## Required work
Complete, exact copies of all entries are needed.

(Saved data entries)
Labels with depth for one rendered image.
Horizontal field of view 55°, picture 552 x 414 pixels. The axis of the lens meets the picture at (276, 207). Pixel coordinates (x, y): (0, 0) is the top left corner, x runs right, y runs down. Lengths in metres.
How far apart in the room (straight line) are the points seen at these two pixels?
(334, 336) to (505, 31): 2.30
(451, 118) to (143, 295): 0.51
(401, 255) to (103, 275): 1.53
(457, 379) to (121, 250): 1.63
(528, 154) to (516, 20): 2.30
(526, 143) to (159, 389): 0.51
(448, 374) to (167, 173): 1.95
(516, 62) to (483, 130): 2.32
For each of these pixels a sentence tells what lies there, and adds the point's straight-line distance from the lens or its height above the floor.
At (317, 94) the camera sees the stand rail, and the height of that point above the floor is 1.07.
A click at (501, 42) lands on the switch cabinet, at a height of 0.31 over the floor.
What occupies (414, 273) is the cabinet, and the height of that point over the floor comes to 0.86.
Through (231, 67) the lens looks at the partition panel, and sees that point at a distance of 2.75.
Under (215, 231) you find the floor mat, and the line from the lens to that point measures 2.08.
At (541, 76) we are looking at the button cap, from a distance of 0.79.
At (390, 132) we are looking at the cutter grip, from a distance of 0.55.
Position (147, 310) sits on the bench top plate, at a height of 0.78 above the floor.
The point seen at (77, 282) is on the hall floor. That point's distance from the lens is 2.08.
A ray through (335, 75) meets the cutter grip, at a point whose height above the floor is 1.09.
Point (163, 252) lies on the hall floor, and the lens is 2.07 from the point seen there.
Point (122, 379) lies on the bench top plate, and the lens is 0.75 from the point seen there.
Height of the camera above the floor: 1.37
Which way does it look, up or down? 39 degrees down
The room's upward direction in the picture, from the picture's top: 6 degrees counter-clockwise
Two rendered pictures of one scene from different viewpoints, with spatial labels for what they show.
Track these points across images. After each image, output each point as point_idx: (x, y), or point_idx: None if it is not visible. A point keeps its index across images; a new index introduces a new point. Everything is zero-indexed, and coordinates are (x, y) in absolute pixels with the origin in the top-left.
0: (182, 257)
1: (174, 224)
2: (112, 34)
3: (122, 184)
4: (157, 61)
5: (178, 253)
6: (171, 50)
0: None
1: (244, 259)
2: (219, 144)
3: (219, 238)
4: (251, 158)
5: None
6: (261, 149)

## Problem solution
Labels with depth for one rendered image.
Horizontal field of view 55°, picture 552 x 414 pixels. The axis of the lens meets the picture at (276, 207). Pixel coordinates (x, y): (0, 0) is the top left corner, x runs right, y runs down. Lengths in metres.
How far apart in the room (straight line) are the points seen at these two pixels?
(334, 336) to (505, 31): 2.30
(451, 118) to (143, 295): 0.51
(401, 255) to (103, 275): 1.53
(457, 379) to (121, 250): 1.63
(528, 154) to (516, 20): 2.30
(526, 143) to (159, 389): 0.51
(448, 374) to (167, 173): 1.95
(516, 62) to (483, 130): 2.32
For each of these pixels a sentence tells what lies there, and adds the point's straight-line distance from the lens or its height above the floor.
At (317, 94) the camera sees the stand rail, and the height of that point above the floor is 1.07.
A click at (501, 42) lands on the switch cabinet, at a height of 0.31 over the floor.
What occupies (414, 273) is the cabinet, and the height of that point over the floor comes to 0.86.
Through (231, 67) the lens looks at the partition panel, and sees that point at a distance of 2.75.
Under (215, 231) you find the floor mat, and the line from the lens to that point measures 2.08.
At (541, 76) we are looking at the button cap, from a distance of 0.79.
At (390, 132) we are looking at the cutter grip, from a distance of 0.55.
Position (147, 310) sits on the bench top plate, at a height of 0.78 above the floor.
The point seen at (77, 282) is on the hall floor. That point's distance from the lens is 2.08.
A ray through (335, 75) meets the cutter grip, at a point whose height above the floor is 1.09.
Point (163, 252) lies on the hall floor, and the lens is 2.07 from the point seen there.
Point (122, 379) lies on the bench top plate, and the lens is 0.75 from the point seen there.
Height of the camera above the floor: 1.37
Which way does it look, up or down? 39 degrees down
The room's upward direction in the picture, from the picture's top: 6 degrees counter-clockwise
Two rendered pictures of one scene from different viewpoints, with spatial labels for what they show.
Track these points across images. After each image, output each point as point_idx: (x, y), or point_idx: None if it is not visible. A point keeps its index across images; a new index introduces a new point. Everything is zero-indexed, and coordinates are (x, y) in absolute pixels with the origin in the top-left.
0: (182, 257)
1: (174, 224)
2: (112, 34)
3: (122, 184)
4: (157, 61)
5: (178, 253)
6: (171, 50)
0: None
1: (244, 259)
2: (219, 144)
3: (219, 238)
4: (251, 158)
5: None
6: (261, 149)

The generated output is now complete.